«Неужели его забрали черкесы?! В рабство продадут или обменяют», – Рева пребывал в догадках. Проходя мимо бывшей казармы-землянки, он прислушался – ему почудился стон. Димитрий машинально потянулся к шашке. Стон стал громче и отчетливее.
– Гнат, Стэпан, ходь сюды! – крикнул Рева Раку и Рябокобыле. – Гляньте, шо там.
Казаки подошли ближе. Через развал бревен они увидели окровавленное тело Гамаюна. Одно из бревен лежало на его ногах. Лицо было в кровяной корке, черкеска разорвана справа на груди. Оттуда сочилась тонкая струйка крови.
– Димитрий, ходь сюды! Гамаюн раненый, – выпалил Гнат Рак. Степан Рябокобыла уже освобождал Гамаюна из завала.
Рева опустился на колено и, приподняв голову Гамаюна, снял с него папаху. Волосы на голове слиплись от крови. Кровь, залив лицо казака, спеклась в одну корку. Рева попытался ее убрать, но получалось плохо.
– Гамаюн, братец, – крикнул Рева. Но подхорунжий лишь стонал.
– Отвоевался казак.
– Вин на ладан дыхае, – сказал, тяжело вздохнув, Степан Рябокобыла. – Не с нами уже. Отходит.
– Языком меньше балтай! – зло одернул его Димитрий. – Бог нэ биз мылости, казак нэ биз щастя! Лучше покумекаем, станишные, как Гамаюна быстрее в станицу отправить. Бабка Аксинья выходит. И не таких вытаскивала!
Положение усугублялось тем, что Гамаюн потерял много крови. Счет шел если и не на минуты, то на часы.
– Эх, арбу бы сейчас. До Мартанской быстрехонько бы догнали, – вставил свое слово Иванко Пята.
– Проще крылья вырастить, – хмыкнул Рябокобыла.
– Ага. Кэпкуэш, чи ни? Була сыла, як маты на руках носыла. Где визьмеш ту арбу?! – резко оборвал Пяту младший урядник.
– Погодь, Дмитро, хлопець дело кажэ, – встрял в разговор Гнат Рак. – Тильки покумекать трэ…
– Тихо! – одернул его Рева, поднеся руку к губам. – Чуете?!
Казаки застыли на месте, вслушиваясь в каждый шорох.
Снизу, с дороги у подножия склона, где Рева оставил вторую половину отряда, доносились знакомые звуки.

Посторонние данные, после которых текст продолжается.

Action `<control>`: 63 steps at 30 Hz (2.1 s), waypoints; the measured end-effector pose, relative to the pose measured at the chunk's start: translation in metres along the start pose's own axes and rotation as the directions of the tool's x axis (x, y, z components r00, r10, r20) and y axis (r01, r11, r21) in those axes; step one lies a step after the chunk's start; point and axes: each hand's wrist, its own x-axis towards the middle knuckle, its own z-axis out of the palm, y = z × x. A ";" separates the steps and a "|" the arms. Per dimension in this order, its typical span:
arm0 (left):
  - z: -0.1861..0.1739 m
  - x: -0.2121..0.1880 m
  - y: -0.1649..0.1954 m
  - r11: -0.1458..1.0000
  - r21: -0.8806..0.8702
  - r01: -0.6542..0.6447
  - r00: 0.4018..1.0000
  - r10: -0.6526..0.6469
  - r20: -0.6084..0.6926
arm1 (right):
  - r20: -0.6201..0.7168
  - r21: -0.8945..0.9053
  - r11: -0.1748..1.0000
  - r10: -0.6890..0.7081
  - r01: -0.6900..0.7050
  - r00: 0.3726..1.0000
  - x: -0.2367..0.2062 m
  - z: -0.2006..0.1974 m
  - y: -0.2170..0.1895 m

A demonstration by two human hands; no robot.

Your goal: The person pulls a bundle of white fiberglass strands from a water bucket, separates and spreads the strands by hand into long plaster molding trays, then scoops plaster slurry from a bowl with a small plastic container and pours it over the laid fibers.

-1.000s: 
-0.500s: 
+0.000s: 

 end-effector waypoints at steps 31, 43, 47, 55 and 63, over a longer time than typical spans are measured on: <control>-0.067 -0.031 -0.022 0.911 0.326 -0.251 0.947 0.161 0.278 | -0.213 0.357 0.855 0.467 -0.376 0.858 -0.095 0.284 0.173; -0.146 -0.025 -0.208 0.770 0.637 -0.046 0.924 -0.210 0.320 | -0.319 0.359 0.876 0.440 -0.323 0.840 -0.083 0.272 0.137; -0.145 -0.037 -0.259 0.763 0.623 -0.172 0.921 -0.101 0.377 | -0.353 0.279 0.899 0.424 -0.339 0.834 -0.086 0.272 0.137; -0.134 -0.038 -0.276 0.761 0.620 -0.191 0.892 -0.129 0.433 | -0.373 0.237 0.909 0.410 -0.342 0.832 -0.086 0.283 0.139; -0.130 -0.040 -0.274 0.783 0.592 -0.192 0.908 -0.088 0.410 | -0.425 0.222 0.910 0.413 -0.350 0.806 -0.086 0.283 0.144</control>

Как будто река перекатывала мелкие камни или кто-то ударял по камням деревянной чакалкой. До слуха донеслись слова одной из народных песен, которую черкесы обычно поют в дороге. Какой-то джегуако негромко пел, прерывая временами песню игрой на камыле.
– Вот и арба! Бог послал! – с радостными нотками в голосе сказал Рева.
– С нами Бог, – закрестились знамению молодые казаки.
– Стэпан, будь ласка, визьми двух хлопцев и гэть до низу. Арба эта нужна как воздух!
Рябокобыла не заставил себя ждать. Взяв двух молодых казаков, он змейкой, переступая мелкими шажками, сбежал вниз, к подножию. Несмотря на свой недюжинный рост, Степан довольно ловко и быстро спустился по склону. Молодые казаки, семенящей походкой следовавшие за ним, еле поспевали, чтобы не отстать.
Рева оставил у бывшей крепостицы Гната Рака и еще троих молодых казаков, а сам с остальными станичниками спустился вслед за Степаном Рябокобылой.
Тот уже держал под узцы двух запряженных в арбу коней местной адыгской породы. Кони пытались встать на дыбы, чтобы освободиться от незнакомца, но Степан держал их крепко, не давая возможности двигаться. Его руки, словно лещотки металл, держали фыркающую от недовольства двойку шоолохов. Чувствуя силу, державшую их в узде, кони присмирели и успокоились. Чего нельзя было сказать о тех, кто сидел в арбе. Это были два средних лет мужчины и мальчик-подросток. Рева не ошибся, услышав слова песни. Мальчик держал в дрожащих от волнения руках камыль. Его спутники, подняв руки кверху, тем самым показывая, что оружия у них нет, также были напряжены.
Рева подошел к арбе и, приложив правую руку к сердцу по горскому обычаю, поздоровался – «Сау бул!» – и показал знаком, что зла никто горцам не желает. Те немного успокоились и опустили медленно руки. Было понятно, что сидевшие в арбе по-русски не говорят. Среди казаков также не было тех, кто мог балакать по-черкесски.